### [Your instructions]
A faithful, complete copy of the entries below is required, with images removed.

======== Information shown ========

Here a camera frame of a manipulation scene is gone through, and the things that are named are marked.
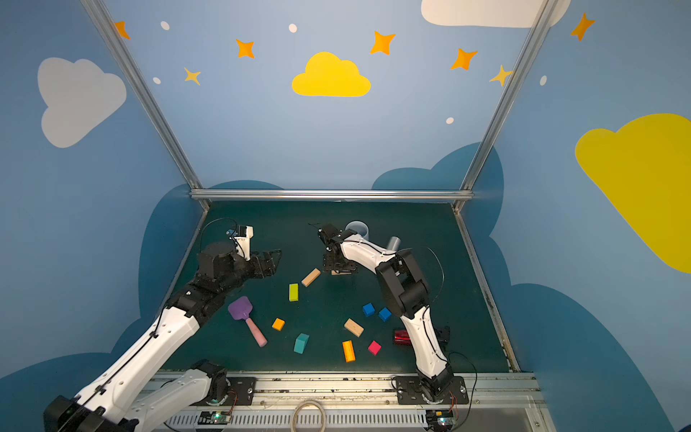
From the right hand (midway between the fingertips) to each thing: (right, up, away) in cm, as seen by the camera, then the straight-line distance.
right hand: (339, 266), depth 99 cm
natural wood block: (-10, -4, -2) cm, 11 cm away
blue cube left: (+10, -13, -11) cm, 20 cm away
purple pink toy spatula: (-32, -12, -12) cm, 36 cm away
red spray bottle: (+20, -21, -16) cm, 33 cm away
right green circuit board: (+30, -37, -28) cm, 55 cm away
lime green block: (-16, -9, -6) cm, 19 cm away
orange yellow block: (+4, -24, -18) cm, 30 cm away
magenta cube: (+12, -23, -17) cm, 31 cm away
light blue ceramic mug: (+8, +14, +6) cm, 17 cm away
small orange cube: (-19, -17, -13) cm, 29 cm away
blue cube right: (+16, -14, -12) cm, 24 cm away
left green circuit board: (-31, -37, -29) cm, 56 cm away
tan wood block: (+5, -18, -13) cm, 23 cm away
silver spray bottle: (+22, +8, +5) cm, 24 cm away
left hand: (-18, +7, -23) cm, 30 cm away
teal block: (-11, -22, -17) cm, 30 cm away

========

### [Written solution]
Here a camera frame of a manipulation scene is gone through, and the things that are named are marked.
From the right hand (midway between the fingertips) to each thing: (right, up, away) in cm, as seen by the camera, then the straight-line distance.
right hand: (339, 266), depth 99 cm
natural wood block: (-10, -4, -2) cm, 11 cm away
blue cube left: (+10, -13, -11) cm, 20 cm away
purple pink toy spatula: (-32, -12, -12) cm, 36 cm away
red spray bottle: (+20, -21, -16) cm, 33 cm away
right green circuit board: (+30, -37, -28) cm, 55 cm away
lime green block: (-16, -9, -6) cm, 19 cm away
orange yellow block: (+4, -24, -18) cm, 30 cm away
magenta cube: (+12, -23, -17) cm, 31 cm away
light blue ceramic mug: (+8, +14, +6) cm, 17 cm away
small orange cube: (-19, -17, -13) cm, 29 cm away
blue cube right: (+16, -14, -12) cm, 24 cm away
left green circuit board: (-31, -37, -29) cm, 56 cm away
tan wood block: (+5, -18, -13) cm, 23 cm away
silver spray bottle: (+22, +8, +5) cm, 24 cm away
left hand: (-18, +7, -23) cm, 30 cm away
teal block: (-11, -22, -17) cm, 30 cm away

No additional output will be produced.